=== Assigned task ===
Each line of the listing below, from the very first to the one that contains "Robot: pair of", is to be retyped exactly as it stands.
§ §
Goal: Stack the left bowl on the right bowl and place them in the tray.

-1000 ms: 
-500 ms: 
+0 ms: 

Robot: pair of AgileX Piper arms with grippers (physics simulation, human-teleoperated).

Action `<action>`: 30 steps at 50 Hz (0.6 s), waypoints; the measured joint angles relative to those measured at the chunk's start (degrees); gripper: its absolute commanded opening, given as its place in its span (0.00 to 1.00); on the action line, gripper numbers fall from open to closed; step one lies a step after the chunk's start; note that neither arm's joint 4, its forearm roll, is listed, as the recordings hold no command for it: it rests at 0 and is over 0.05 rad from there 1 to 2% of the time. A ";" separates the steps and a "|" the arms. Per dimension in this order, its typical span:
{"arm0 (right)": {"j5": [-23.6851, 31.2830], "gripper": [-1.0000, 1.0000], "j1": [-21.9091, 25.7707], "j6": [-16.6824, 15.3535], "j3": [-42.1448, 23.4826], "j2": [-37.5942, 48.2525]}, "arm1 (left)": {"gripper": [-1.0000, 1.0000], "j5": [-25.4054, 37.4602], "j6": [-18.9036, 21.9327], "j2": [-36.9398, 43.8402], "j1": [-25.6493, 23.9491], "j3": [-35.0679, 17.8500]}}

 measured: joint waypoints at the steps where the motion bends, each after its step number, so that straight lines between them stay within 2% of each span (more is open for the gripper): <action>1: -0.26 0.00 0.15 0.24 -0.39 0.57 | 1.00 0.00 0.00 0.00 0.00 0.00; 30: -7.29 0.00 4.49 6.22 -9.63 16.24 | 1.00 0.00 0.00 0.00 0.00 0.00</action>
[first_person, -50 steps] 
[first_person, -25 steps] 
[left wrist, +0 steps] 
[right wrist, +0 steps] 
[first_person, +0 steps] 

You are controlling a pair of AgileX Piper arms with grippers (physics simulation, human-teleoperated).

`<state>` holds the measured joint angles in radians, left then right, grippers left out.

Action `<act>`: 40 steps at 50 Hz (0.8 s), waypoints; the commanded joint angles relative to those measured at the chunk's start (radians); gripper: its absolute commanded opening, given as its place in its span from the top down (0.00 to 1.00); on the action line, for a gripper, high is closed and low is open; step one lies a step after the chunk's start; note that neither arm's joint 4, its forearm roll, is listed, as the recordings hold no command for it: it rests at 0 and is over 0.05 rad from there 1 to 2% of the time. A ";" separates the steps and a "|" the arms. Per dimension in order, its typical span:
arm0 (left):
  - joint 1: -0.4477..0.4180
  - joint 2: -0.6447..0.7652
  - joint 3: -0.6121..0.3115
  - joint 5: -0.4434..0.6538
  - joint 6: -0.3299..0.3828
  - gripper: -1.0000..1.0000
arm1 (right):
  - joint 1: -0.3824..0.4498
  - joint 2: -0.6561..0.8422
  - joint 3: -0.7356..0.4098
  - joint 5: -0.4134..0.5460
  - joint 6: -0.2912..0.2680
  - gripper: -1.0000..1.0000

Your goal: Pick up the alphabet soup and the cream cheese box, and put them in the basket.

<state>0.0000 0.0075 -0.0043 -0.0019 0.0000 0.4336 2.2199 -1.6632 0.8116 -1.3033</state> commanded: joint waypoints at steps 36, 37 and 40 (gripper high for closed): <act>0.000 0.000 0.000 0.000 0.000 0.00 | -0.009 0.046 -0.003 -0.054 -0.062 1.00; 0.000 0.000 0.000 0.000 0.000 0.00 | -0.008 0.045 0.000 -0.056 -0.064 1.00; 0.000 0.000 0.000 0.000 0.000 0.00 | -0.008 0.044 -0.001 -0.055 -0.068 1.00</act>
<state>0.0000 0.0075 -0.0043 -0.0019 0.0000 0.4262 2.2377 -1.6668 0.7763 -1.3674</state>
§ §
=== Expected answer ===
Goal: Stack the left bowl on the right bowl and place them in the tray.

-1000 ms: 
-500 ms: 
+0 ms: 

Robot: pair of AgileX Piper arms with grippers (physics simulation, human-teleoperated).

That was the complete answer.